No. The plant's light, water, and substrate needs remain identical. The name change is purely taxonomic, not horticultural.
Are both Senecio and Curio names valid for the same plant?
Yes. Both are accepted synonyms in trade. Search "Senecio rowleyanus" and "Curio rowleyanus" when buying - you'll find the same plant under both names, often at different prices.
Why do some nurseries still use the old Senecio name?
Nurseries update plant tags slowly. Many still use pre-2018 templates. The supply chain from grower to wholesaler to retailer spans multiple seasons, so older labels remain in circulation.
What about Kleinia - is that related?
Kleinia is a separate segregate genus sometimes used for pencil-stemmed African species. Some older lists may show "Kleinia rowleyana" but this is now considered incorrect - the correct name is Curio rowleyanus.
Frequently Asked Questions
What is the first step for senecio vs curio: a nomenclature update for trailing succulents?

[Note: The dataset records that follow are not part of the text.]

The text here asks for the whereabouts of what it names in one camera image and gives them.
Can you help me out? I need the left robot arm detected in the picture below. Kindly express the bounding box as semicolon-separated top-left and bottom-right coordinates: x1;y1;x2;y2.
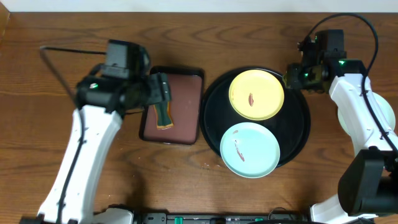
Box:
20;73;171;223

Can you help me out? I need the yellow plate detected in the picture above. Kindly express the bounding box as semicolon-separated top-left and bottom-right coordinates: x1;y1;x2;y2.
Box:
228;69;285;121

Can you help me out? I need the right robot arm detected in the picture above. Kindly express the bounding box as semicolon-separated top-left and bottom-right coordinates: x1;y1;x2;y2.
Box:
283;30;397;223

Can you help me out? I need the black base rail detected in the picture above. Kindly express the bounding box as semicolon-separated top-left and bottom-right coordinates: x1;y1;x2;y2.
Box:
133;212;309;224

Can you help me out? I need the round black tray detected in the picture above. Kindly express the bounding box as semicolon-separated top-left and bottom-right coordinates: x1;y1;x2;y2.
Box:
199;67;311;167

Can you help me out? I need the light blue plate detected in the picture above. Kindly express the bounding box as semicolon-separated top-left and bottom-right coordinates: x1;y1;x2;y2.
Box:
337;93;396;135
220;122;280;179

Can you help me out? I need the black rectangular water tray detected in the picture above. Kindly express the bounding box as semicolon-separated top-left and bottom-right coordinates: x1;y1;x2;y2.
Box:
139;65;204;145

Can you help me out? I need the green and orange sponge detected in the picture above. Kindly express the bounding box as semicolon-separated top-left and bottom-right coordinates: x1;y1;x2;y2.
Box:
154;101;174;130

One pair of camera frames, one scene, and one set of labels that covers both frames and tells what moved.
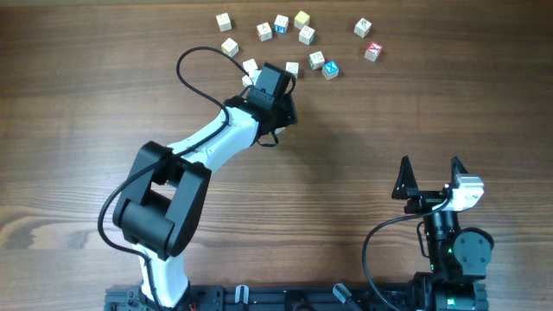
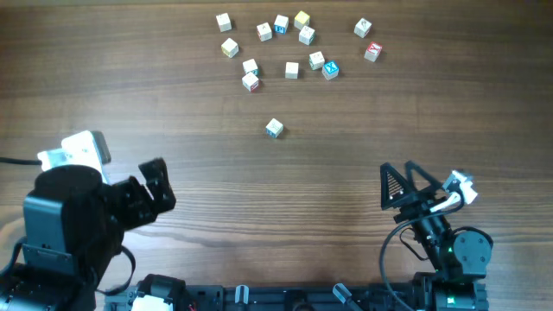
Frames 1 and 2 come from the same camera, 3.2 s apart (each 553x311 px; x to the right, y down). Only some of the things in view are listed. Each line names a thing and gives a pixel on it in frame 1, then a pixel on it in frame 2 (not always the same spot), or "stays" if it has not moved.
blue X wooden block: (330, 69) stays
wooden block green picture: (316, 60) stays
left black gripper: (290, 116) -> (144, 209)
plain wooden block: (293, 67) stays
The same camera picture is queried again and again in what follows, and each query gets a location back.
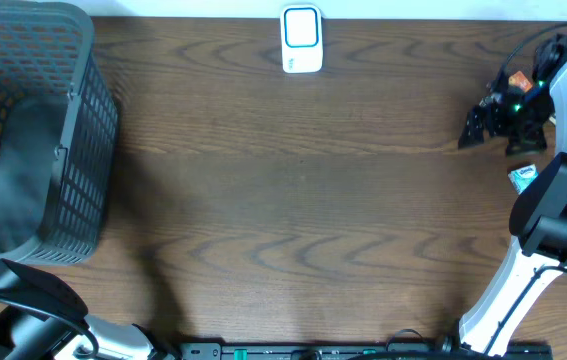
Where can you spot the teal green tissue pack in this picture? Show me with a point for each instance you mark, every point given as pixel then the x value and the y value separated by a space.
pixel 522 177

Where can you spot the orange tissue pack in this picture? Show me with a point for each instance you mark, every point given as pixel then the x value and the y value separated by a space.
pixel 520 81

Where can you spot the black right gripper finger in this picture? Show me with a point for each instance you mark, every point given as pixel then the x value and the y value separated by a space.
pixel 529 141
pixel 473 132

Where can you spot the grey plastic mesh basket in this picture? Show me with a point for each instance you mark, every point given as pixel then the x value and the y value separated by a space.
pixel 58 129

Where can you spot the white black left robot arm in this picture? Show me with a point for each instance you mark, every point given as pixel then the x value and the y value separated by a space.
pixel 41 317

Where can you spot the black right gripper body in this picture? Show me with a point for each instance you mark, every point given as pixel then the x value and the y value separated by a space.
pixel 530 108

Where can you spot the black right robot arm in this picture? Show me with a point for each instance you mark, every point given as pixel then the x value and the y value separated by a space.
pixel 537 254

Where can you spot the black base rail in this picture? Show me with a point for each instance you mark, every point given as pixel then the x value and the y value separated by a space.
pixel 396 350

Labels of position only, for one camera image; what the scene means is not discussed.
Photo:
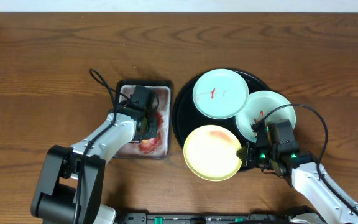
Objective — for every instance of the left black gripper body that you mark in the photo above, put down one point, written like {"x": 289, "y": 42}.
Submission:
{"x": 150, "y": 129}

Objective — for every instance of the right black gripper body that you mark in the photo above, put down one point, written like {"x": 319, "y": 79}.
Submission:
{"x": 258, "y": 156}

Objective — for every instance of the yellow plate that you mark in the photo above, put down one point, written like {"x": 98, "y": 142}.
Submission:
{"x": 210, "y": 152}

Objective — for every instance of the light green plate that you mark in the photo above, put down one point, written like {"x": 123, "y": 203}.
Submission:
{"x": 258, "y": 105}

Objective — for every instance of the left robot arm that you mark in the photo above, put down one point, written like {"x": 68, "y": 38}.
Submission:
{"x": 71, "y": 180}

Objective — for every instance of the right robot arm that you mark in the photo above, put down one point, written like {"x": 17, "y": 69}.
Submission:
{"x": 305, "y": 175}

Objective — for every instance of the black rectangular soapy tray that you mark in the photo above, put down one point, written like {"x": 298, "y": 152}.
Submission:
{"x": 158, "y": 148}

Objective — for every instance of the round black tray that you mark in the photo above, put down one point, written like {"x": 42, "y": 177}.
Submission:
{"x": 185, "y": 116}

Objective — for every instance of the light blue plate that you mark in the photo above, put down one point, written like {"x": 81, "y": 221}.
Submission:
{"x": 220, "y": 94}

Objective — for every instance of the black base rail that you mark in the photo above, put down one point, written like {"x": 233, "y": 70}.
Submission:
{"x": 203, "y": 218}

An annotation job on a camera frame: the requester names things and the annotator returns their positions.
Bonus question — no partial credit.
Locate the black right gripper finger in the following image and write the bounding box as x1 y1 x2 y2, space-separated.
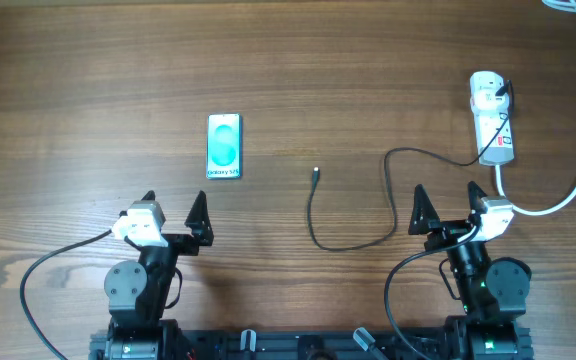
408 184 440 235
467 181 487 220

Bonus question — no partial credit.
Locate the turquoise screen smartphone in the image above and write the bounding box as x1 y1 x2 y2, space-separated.
206 113 242 179

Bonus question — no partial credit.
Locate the black usb charging cable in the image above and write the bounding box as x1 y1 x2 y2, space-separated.
306 79 514 252

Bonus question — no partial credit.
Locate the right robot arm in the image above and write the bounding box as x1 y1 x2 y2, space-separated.
408 181 534 359

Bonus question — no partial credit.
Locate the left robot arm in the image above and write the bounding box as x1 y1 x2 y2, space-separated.
88 190 214 360

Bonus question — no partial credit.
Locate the white usb charger plug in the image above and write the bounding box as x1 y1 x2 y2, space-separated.
470 88 509 114

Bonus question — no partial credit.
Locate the white power strip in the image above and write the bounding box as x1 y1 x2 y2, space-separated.
470 71 514 166

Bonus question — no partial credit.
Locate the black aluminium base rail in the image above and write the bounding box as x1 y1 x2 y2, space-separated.
89 327 535 360

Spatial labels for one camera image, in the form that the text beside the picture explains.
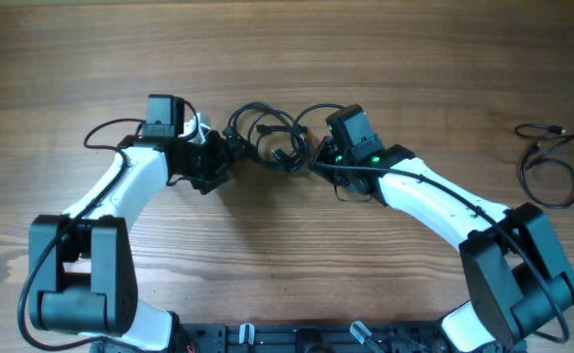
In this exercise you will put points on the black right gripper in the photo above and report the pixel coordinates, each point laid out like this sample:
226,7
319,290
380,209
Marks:
326,158

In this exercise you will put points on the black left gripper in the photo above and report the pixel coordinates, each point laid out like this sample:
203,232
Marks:
223,161

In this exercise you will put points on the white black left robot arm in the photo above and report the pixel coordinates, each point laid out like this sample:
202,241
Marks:
81,278

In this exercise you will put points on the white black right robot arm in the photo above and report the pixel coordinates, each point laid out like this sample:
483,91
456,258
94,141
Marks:
518,277

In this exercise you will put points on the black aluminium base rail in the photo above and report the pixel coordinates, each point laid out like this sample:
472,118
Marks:
396,337

Start by matching the symptom to the plant, substrate, light, and season before changing watering or treatment.
What should be avoided?
Avoid changing several variables at once; correct the limiting factor and observe the plant before escalating.
Which care factor matters most?
Match the plant to its light, substrate, pot size, and season. Most succulent failures trace to a mismatch between drying speed and the plant's current growth rate.
When should the plant be checked again?
Recheck after one to two weeks unless tissue is actively collapsing. Stable firmness and new growth are better signs than a fixed calendar interval.